Sunday, January 06, 2013

More about e-books

All this chat about e-books is specially of interest because I have just been chatting with several publishers of e-books for legal casebooks, Foundation Press and CALI, here at the AALS conference in New Orleans. I also recently saw a demonstration about the H2O publisher for e-case books from the Berkman Center at Harvard. H2O and CALI's E-Langdell series are free to students, open source books that can be freely edited by adopting professors, which make them truly unusual and very interesting.

But I understand that at least the Foundation Press folks seem to be having an uphill battle with adoption. They charge for their books, though I am not sure if they charge the same rate for the e-case book as for a print book. By now I am a little unclear what model they are using, since I had a long conversation with two different people about their books. I think they may be leasing the books to students who then keep the book for a 6 month or year period. The book is thus less expensive and the lease period is like selling the book back to the bookstore (except that you "get the money back" up front by not paying as much in the first place.")

I understand one of the problems is getting professors to remember to specify to the bookstores that e-book version is an option when they send in their book orders to bookstores each semester. It would save students money to specify that Prof. Bruntwhistle is requiring Earwhig on Taxation of Bedsprings because the bookstore would stock a mix of the print and e-books and students could choose which to purchase.

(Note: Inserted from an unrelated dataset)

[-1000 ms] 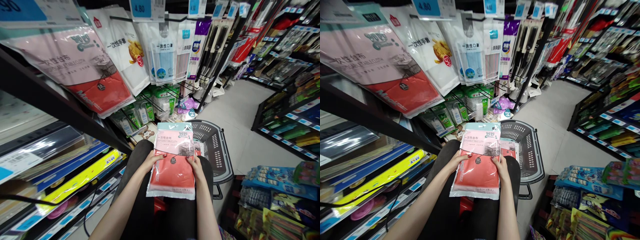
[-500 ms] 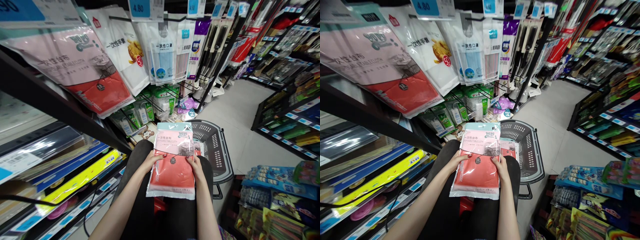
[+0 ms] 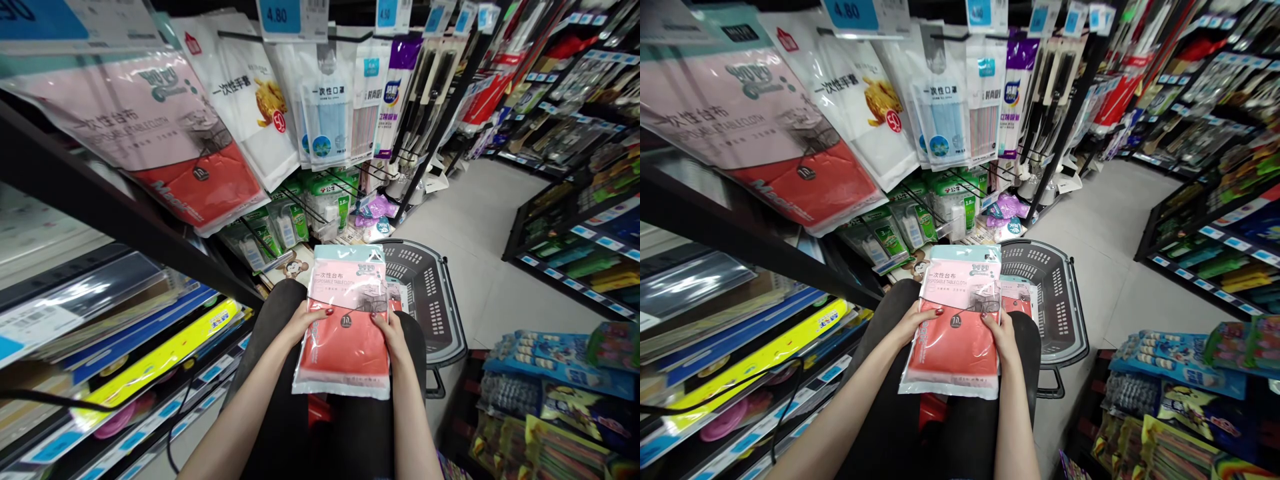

But CALI does not seem to be having such a problem with adoption or at least with downloading of the free E-Langdell materials. At least at the CALI business meeting, John Mayer sounded very positive about the number that had been downloaded in 2012. I have no way to compare CALI's sales to Foundation Press's. H20 is so new, there is really no comparison. It's very interesting that they plan to cooperate with CALI to the extent that both groups will feature the other's e-books.

But the question still remains whether law students really will want to use e-casebooks. I carefully noted that these all included capabilities that had seemed important when I spoke some years ago with Lyonette Louis-Jacques, about what was missing from e-case books then:

Navigation
* ability to page backwards and forwards
* hyperlinks from a table of contents and/or index
* bookmarks
* ability to search text for notes or terms

Interactive and Personalization
* ability to make notes and highlight text
* ability to cut and paste from the text into Word or other outlining software
* ability to share notes

Security and Portability

* Can be read on multiple types of platforms, including mobile
* Can be saved in the cloud, not just on the reading device
* Is there DRM?

From the Professor's point of view:

* Can the book be edited, mashed up with others, changed, updated by ME?